Records drawn from a dataset:
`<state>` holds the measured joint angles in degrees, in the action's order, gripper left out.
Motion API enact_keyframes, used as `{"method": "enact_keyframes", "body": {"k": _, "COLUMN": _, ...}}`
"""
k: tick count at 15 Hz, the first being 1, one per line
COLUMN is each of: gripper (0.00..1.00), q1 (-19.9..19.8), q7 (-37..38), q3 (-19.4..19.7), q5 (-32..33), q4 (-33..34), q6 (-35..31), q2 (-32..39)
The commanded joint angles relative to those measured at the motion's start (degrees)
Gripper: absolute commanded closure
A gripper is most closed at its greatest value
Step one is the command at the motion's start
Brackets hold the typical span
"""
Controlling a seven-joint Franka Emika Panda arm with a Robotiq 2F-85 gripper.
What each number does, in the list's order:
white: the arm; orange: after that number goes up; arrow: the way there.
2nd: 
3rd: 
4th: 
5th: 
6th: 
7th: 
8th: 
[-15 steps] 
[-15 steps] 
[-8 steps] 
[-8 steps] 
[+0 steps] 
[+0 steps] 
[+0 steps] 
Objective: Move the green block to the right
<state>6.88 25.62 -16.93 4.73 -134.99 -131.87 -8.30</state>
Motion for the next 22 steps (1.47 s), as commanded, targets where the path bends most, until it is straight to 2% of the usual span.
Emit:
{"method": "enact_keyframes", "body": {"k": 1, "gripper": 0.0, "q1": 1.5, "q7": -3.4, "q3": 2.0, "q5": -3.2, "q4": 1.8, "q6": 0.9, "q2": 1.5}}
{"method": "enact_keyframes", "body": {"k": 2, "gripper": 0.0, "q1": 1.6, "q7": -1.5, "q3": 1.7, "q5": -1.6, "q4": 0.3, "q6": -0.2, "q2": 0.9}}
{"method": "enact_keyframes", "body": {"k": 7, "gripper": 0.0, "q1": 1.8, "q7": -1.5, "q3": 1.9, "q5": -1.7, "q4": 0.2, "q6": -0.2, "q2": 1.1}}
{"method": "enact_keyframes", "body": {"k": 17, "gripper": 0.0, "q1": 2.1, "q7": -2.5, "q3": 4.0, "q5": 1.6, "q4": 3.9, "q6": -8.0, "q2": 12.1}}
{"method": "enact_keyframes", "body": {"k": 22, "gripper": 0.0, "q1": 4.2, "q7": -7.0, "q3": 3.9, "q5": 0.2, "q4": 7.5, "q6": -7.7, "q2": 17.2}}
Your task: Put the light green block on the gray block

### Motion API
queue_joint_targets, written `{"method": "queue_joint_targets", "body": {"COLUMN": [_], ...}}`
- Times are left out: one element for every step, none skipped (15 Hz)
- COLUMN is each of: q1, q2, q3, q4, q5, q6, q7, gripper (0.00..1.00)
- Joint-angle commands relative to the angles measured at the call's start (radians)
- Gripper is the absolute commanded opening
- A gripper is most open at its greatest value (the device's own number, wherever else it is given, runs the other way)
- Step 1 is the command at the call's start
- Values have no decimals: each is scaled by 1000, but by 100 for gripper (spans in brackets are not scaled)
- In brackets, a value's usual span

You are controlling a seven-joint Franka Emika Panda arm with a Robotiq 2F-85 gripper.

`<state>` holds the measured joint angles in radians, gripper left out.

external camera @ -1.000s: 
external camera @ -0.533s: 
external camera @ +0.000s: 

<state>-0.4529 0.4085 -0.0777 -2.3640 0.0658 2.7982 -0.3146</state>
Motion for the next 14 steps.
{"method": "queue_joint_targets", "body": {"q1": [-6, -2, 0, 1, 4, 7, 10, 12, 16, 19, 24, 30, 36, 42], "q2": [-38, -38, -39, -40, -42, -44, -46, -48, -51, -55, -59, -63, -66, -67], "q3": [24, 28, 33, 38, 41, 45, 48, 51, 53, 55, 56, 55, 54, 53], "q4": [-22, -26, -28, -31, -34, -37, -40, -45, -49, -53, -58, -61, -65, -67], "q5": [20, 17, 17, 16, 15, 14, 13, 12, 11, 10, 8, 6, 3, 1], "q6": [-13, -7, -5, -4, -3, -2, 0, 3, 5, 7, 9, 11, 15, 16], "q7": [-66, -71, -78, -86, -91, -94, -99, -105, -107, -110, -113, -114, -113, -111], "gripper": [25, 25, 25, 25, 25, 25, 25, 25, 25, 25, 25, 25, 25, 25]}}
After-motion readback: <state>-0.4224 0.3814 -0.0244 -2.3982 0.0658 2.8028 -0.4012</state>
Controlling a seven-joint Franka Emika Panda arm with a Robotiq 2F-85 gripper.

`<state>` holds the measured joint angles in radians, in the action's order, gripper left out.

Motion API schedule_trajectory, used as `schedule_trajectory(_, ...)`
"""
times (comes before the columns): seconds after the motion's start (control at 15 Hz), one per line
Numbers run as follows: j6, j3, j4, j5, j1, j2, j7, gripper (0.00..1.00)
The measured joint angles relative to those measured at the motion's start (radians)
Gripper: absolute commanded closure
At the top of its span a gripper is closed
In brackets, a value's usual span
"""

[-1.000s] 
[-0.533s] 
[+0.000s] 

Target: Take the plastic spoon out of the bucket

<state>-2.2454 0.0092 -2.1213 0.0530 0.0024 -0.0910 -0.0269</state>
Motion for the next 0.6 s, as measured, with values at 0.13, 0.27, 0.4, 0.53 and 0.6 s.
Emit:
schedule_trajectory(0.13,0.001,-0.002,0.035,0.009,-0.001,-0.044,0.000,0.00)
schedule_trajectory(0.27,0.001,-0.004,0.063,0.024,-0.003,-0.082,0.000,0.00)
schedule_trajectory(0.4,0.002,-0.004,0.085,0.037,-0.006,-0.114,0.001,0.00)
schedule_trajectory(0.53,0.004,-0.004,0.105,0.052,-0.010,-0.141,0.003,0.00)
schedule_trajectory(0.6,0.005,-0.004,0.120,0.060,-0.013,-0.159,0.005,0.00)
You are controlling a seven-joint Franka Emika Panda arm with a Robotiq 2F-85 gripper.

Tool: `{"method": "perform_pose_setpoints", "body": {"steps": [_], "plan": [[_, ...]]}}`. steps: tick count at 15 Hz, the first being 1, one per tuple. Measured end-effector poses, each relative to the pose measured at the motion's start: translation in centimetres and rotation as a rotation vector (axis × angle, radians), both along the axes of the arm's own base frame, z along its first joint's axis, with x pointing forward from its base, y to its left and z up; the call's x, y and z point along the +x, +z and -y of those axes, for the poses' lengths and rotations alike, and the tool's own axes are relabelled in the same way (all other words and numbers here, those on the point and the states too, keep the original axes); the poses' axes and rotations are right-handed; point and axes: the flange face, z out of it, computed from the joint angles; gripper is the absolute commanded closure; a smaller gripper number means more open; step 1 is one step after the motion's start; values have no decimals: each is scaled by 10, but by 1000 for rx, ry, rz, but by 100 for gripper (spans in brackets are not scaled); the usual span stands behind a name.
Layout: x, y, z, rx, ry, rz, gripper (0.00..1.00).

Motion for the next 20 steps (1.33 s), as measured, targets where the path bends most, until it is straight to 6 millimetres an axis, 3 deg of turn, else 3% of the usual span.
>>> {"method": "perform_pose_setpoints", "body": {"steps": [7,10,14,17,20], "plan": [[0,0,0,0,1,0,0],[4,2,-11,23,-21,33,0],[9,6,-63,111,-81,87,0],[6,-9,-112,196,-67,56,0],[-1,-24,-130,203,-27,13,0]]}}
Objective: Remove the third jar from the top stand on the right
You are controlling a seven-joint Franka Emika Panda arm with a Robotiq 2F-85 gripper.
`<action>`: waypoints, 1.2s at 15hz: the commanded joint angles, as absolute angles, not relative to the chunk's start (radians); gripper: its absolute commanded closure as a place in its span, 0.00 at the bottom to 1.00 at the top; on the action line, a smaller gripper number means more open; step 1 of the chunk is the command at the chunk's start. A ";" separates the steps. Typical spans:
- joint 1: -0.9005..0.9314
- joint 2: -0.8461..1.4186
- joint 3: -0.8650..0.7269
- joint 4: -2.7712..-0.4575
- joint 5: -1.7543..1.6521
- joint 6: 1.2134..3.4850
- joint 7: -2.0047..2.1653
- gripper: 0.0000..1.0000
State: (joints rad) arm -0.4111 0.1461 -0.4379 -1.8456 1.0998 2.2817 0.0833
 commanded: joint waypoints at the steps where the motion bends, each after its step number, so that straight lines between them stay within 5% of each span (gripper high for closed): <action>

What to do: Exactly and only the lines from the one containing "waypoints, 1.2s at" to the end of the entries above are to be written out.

Finished exercise:
`<action>`: waypoints, 1.2s at 15hz: the commanded joint angles, as absolute angles, not relative to the chunk's start (radians); gripper: its absolute commanded closure as a place in its span, 0.00 at the bottom to 1.00 at the top; on the action line, a smaller gripper number means more open; step 1 of the chunk is the command at the chunk's start. A ";" separates the steps. Typical spans:
- joint 1: -0.9005..0.9314
- joint 2: -0.8461..1.4186
- joint 3: -0.8650..0.7269
- joint 4: -2.7712..-0.4575
- joint 5: -1.7543..1.6521
- joint 6: 1.2134..3.4850
- joint 7: -2.0047..2.1653
- gripper: 0.0000..1.0000
State: (joints rad) arm -0.4111 0.1461 -0.4379 -1.8456 1.0998 2.2817 0.0833
 commanded: joint waypoints at the steps where the motion bends, each after its step number, so that straight lines between them stay within 5% of each span (gripper high for closed): <action>

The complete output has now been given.